"Berlin, die Sinfonie der Großstadt," réalisé par Walter Ruttmann en 1927, est une œuvre emblématique du cinéma documentaire qui capture un jour dans la vie de Berlin, reflétant l'effervescence de la métropole dans les années 1920. Le film est principalement connu pour sa contribution au genre documentaire, introduisant une nouvelle façon de voir et de comprendre la vie urbaine à travers l'objectif d'une caméra.
Ruttmann a employé des techniques cinématographiques avant-gardistes, notamment l'utilisation extensive du montage et des prises de vue dynamiques, pour capturer l'essence de Berlin. Son approche était radicalement différente de celle des documentaires traditionnels, mettant l'accent sur la visualisation de la ville comme un organisme vivant, pulsant au rythme de la vie quotidienne de ses habitants. Ce choix esthétique a contribué à l'ambiance et au rythme hypnotique du film.
Ce film s'inscrit dans un contexte historique riche, à une époque où Berlin était un centre d'innovation et de bouleversement socio-politique.

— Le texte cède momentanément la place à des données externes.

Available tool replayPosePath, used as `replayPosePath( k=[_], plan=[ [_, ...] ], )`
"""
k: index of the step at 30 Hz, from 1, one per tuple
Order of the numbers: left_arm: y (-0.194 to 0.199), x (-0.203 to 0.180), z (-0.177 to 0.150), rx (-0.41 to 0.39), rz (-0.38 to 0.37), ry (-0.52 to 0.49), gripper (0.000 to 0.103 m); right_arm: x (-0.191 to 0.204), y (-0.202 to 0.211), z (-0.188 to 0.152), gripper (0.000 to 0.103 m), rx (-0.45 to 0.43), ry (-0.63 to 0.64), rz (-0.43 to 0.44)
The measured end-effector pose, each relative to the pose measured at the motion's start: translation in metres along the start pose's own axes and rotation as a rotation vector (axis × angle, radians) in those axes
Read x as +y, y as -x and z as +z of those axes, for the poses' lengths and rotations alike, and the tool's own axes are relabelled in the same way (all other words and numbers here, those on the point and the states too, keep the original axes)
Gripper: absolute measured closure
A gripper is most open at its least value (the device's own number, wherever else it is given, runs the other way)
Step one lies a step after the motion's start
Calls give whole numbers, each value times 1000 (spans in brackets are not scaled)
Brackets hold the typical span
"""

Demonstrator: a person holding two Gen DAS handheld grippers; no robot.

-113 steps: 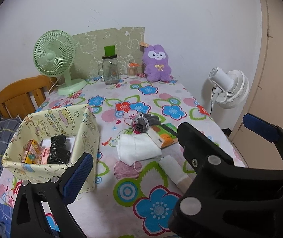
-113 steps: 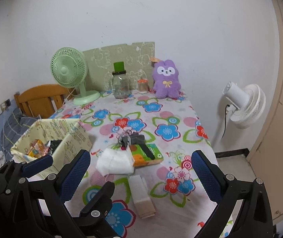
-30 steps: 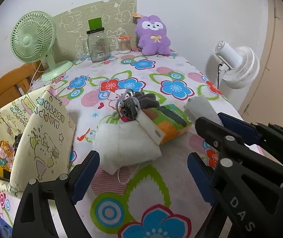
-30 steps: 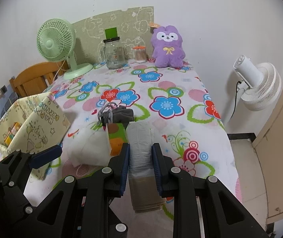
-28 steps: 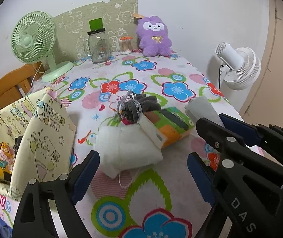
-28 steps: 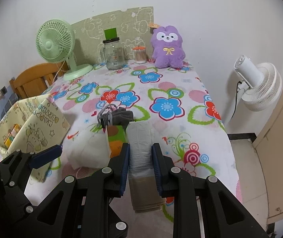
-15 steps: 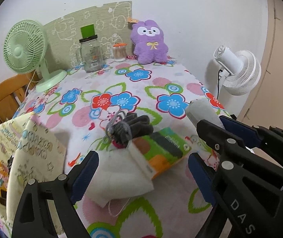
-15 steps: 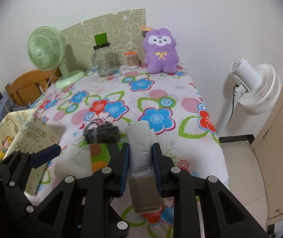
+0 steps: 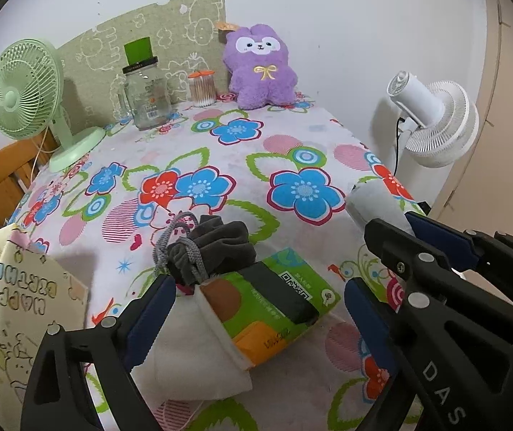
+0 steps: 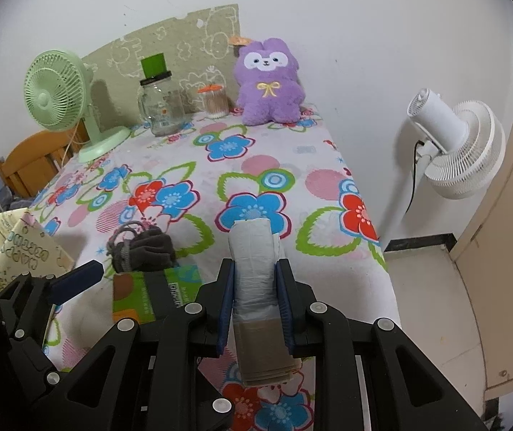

L'après-première Guerre mondiale et la montée de la République de Weimar ont créé un climat de changement et d'expérimentation dans les arts et la société. "Berlin, die Sinfonie der Großstadt" reflète cette période de transition, capturant à la fois l'optimisme et l'angoisse qui caractérisaient la ville.
L'une des thématiques centrales du film est sa fascination pour la machine et la technologie, manifeste dans la manière dont Ruttmann dépeint les trains, les tramways, et les foules en mouvement. Cette obsession pour le progrès technique trouve des parallèles dans le futurisme italien, qui célébrait la vitesse, la mécanisation, et l'industrialisation. Toutefois, à la différence du futurisme, qui était souvent imbriqué avec des idéologies politiques radicales, le film de Ruttmann semble se tenir à distance de toute propagande explicite, préférant se concentrer sur l'esthétique et l'expérience sensorielle de la ville.
Néanmoins, l'œuvre de Walter Ruttmann doit être considérée à travers le prisme de ses actions et affiliations politiques ultérieures, notamment son adhésion au Parti nazi en 1933 et sa collaboration à des œuvres de propagande national-socialiste. Cette facette de sa vie éclaire d'une lumière différente son travail et invite à une relecture critique de son approche artistique et de ses motivations. L'adhésion de Ruttmann au Parti nazi et sa participation à des projets comme "Les Dieux du stade" de Leni Riefenstahl, un film commandé pour les Jeux Olympiques de 1936 à Berlin, révèlent une dimension politique et éthique complexe. Ces actions suggèrent une certaine complaisance, voire un engagement, envers les idéaux et l'esthétique promus par le régime nazi, connus pour leur utilisation de l'art et du cinéma comme outils de propagande. Le film, initialement perçu comme une célébration neutre et avant-gardiste de la vie urbaine, peut aussi être examiné à la lumière des tendances esthétiques valorisées par le nazisme, telles que l'ordre, la puissance, et un certain idéal national technophile.
"Berlin, die Sinfonie der Großstadt" est une œuvre capitale dans l'histoire du cinéma, pour sa contribution au genre documentaire mais aussi en ce qu'il saisit l'expérience de la modernité urbaine. Le film de Walter Ruttmann est une célébration de la vie urbaine, avec toutes ses contradictions et ses merveilles, et offre une perspective précieuse sur un moment clé de l'histoire européenne.